David Meltzer (young) ala Jerome Rothenberg


meltzer 

Harry Redl



A PREFACE

(for David’s Copy, 2005)

 

           I first became aware of David Meltzer — as many of us did — with the publication in 1960 of Donald Allen’s anthology, The New American Poetry, that celebrated the emergence over the previous decade of a new & radical generation of American poets. Those included ranged in age from Charles Olson, already fifty, to David Meltzer, then in his early twenties. Meltzer’s four poems were all short, filling up most of three pages, & displayed a surefooted use of the kind of demotic language & pop referentiality that was cooking up in poetry as much as it was in painting.
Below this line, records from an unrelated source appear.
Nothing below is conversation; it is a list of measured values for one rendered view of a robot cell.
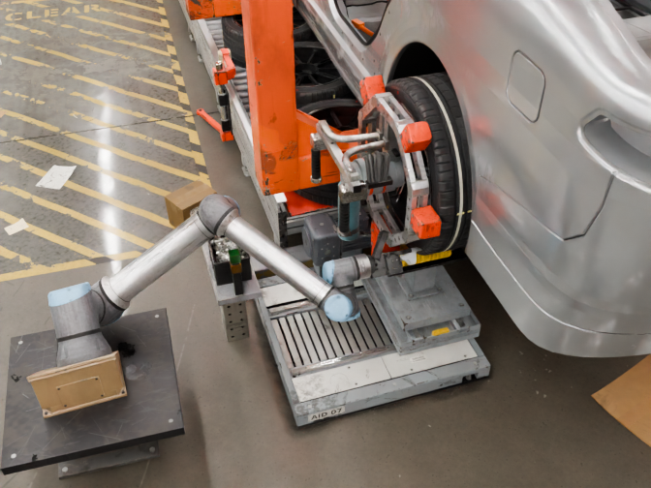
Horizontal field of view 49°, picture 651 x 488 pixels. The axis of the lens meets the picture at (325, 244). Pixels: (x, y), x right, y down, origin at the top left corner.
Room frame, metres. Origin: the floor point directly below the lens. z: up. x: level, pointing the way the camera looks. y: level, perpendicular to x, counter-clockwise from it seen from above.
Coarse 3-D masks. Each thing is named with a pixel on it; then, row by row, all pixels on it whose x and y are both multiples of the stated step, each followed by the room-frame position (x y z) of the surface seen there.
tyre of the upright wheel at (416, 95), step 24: (408, 96) 2.22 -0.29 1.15; (432, 96) 2.18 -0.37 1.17; (456, 96) 2.19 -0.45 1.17; (432, 120) 2.08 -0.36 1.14; (456, 120) 2.09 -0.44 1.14; (432, 144) 2.02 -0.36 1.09; (456, 144) 2.02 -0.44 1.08; (432, 168) 1.99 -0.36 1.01; (456, 168) 1.97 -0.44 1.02; (432, 192) 1.98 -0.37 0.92; (456, 192) 1.94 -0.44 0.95; (456, 216) 1.92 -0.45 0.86; (432, 240) 1.94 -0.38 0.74; (456, 240) 1.97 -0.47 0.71
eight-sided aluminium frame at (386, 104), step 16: (384, 96) 2.28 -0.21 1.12; (368, 112) 2.35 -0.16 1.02; (384, 112) 2.21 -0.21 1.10; (400, 112) 2.18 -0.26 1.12; (368, 128) 2.46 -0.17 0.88; (400, 128) 2.08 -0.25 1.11; (400, 144) 2.06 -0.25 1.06; (416, 160) 2.03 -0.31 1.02; (416, 192) 1.94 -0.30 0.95; (368, 208) 2.30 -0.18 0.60; (384, 208) 2.28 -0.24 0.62; (384, 224) 2.18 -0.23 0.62; (400, 240) 2.00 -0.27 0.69; (416, 240) 1.97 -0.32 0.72
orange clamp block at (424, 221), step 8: (416, 208) 1.94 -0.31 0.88; (424, 208) 1.94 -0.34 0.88; (432, 208) 1.94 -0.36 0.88; (416, 216) 1.90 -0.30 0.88; (424, 216) 1.89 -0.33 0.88; (432, 216) 1.89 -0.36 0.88; (416, 224) 1.89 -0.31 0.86; (424, 224) 1.86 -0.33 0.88; (432, 224) 1.86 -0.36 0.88; (440, 224) 1.87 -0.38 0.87; (416, 232) 1.88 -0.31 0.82; (424, 232) 1.86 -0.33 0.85; (432, 232) 1.86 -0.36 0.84
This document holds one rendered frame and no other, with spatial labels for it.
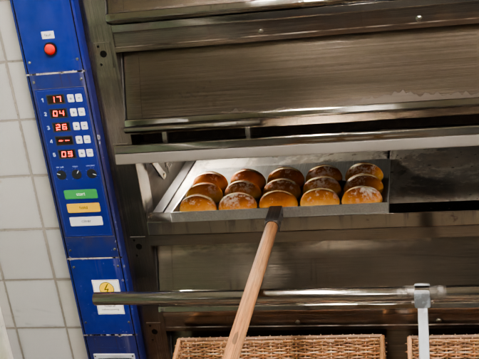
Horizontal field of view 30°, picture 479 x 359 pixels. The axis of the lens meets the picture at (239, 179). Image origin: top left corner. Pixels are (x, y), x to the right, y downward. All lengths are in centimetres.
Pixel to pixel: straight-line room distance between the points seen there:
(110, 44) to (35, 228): 56
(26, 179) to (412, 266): 102
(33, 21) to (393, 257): 105
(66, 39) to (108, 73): 13
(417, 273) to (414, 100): 46
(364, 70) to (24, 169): 91
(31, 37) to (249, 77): 53
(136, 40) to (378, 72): 58
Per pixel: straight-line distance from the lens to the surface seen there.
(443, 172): 244
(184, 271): 238
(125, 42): 218
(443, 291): 188
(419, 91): 209
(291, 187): 231
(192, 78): 217
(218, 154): 205
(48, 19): 220
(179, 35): 214
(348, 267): 229
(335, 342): 236
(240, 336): 171
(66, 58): 221
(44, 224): 243
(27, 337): 264
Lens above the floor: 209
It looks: 21 degrees down
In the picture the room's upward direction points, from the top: 8 degrees counter-clockwise
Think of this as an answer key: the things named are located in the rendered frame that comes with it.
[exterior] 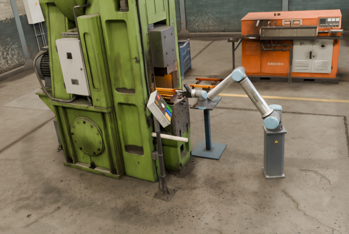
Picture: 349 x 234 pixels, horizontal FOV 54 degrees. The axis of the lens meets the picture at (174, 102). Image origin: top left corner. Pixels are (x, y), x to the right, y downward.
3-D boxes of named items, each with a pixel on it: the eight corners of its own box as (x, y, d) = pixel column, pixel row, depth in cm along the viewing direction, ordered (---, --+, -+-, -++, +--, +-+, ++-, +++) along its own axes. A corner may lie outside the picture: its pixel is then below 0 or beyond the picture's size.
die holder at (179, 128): (190, 126, 438) (188, 93, 421) (177, 140, 407) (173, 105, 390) (152, 120, 463) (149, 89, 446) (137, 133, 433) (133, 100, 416)
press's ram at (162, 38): (180, 58, 406) (177, 24, 390) (164, 67, 375) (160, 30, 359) (150, 56, 425) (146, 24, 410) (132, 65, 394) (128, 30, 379)
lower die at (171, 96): (178, 97, 412) (177, 91, 408) (170, 103, 396) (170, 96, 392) (148, 94, 431) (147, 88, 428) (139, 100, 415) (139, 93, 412)
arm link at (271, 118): (283, 119, 367) (242, 63, 361) (281, 126, 353) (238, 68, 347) (271, 125, 375) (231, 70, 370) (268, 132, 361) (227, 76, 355)
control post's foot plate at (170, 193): (177, 190, 393) (177, 183, 390) (169, 202, 376) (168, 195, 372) (161, 186, 403) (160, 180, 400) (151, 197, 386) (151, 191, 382)
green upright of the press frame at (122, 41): (165, 171, 432) (143, -23, 345) (155, 182, 411) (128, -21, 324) (136, 165, 452) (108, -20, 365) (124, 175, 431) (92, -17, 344)
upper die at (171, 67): (175, 69, 398) (175, 61, 395) (167, 74, 382) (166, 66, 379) (145, 67, 417) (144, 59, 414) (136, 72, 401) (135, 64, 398)
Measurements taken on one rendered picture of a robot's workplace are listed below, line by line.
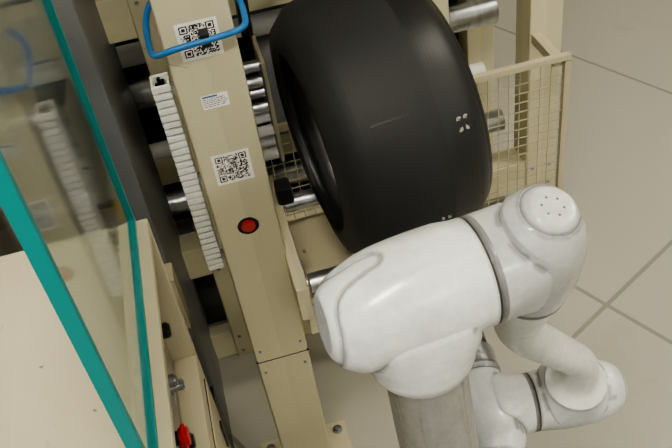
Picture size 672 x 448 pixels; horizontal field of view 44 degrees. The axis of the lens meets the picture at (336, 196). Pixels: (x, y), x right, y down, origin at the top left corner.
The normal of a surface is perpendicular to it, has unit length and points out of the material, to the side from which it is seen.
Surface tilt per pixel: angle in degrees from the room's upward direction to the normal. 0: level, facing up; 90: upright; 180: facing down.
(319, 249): 0
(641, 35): 0
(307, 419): 90
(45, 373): 0
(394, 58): 34
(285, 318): 90
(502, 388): 9
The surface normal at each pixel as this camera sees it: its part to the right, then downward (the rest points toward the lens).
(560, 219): 0.10, -0.65
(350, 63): 0.03, -0.34
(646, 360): -0.12, -0.75
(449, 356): 0.40, 0.51
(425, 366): 0.19, 0.56
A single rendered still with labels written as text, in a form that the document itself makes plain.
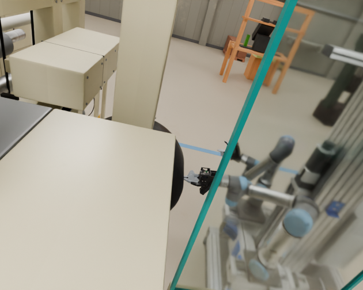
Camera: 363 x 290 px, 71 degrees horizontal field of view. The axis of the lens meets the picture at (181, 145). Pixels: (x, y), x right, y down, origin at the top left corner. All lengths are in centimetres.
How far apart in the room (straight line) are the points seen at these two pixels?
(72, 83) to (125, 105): 25
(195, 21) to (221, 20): 108
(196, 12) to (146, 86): 1085
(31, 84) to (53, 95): 8
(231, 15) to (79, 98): 1084
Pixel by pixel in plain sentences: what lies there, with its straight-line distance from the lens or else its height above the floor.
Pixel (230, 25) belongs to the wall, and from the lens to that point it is 1167.
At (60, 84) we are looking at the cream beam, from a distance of 99.
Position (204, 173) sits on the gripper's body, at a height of 127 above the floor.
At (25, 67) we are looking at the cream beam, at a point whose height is 176.
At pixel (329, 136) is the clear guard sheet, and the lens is 58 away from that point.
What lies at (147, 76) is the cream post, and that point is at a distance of 74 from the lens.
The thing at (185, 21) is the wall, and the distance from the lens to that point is 1161.
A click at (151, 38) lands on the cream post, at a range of 71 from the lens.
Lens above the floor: 212
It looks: 32 degrees down
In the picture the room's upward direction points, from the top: 16 degrees clockwise
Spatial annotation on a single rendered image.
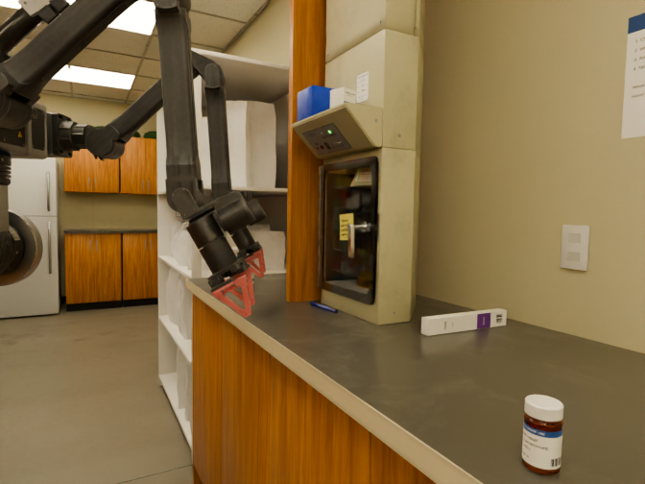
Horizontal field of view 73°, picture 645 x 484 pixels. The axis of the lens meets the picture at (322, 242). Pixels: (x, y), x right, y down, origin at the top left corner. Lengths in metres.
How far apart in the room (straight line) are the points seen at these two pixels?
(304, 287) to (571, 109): 0.93
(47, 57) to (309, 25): 0.86
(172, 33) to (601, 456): 0.94
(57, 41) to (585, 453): 1.05
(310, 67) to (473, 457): 1.24
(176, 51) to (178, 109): 0.11
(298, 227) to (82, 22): 0.82
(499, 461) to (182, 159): 0.70
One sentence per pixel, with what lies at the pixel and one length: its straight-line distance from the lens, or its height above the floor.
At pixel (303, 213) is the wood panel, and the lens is 1.45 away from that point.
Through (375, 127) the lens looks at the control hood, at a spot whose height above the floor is 1.46.
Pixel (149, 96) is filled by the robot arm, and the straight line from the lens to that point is 1.44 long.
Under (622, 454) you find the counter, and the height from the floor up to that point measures 0.94.
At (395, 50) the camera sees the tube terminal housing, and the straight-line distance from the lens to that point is 1.25.
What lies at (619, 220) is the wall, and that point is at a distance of 1.25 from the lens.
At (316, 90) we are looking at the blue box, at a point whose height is 1.58.
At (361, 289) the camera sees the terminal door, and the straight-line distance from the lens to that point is 1.22.
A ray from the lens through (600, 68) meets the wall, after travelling 1.33.
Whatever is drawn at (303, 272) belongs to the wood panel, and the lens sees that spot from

His lead-off poem mixed traditional Japanese references with more contemporary ones to Kirin Beer & Havatampa cigars, but there was otherwise no indication of a wider or deeper field of reference — as in the work, say, of older contemporaries such as Olson & Robert Duncan, or of Ezra Pound or William Carlos Williams or Louis Zukofsky before them. Like many of our generation, his aim was not to appear too literary; as in the conclusion of his biographical note: “I have decided to work my way thru poetry & find my voice & the stance I must take in order to continue my journey. Poetry is NOT my life. It is an essential PART of my life.”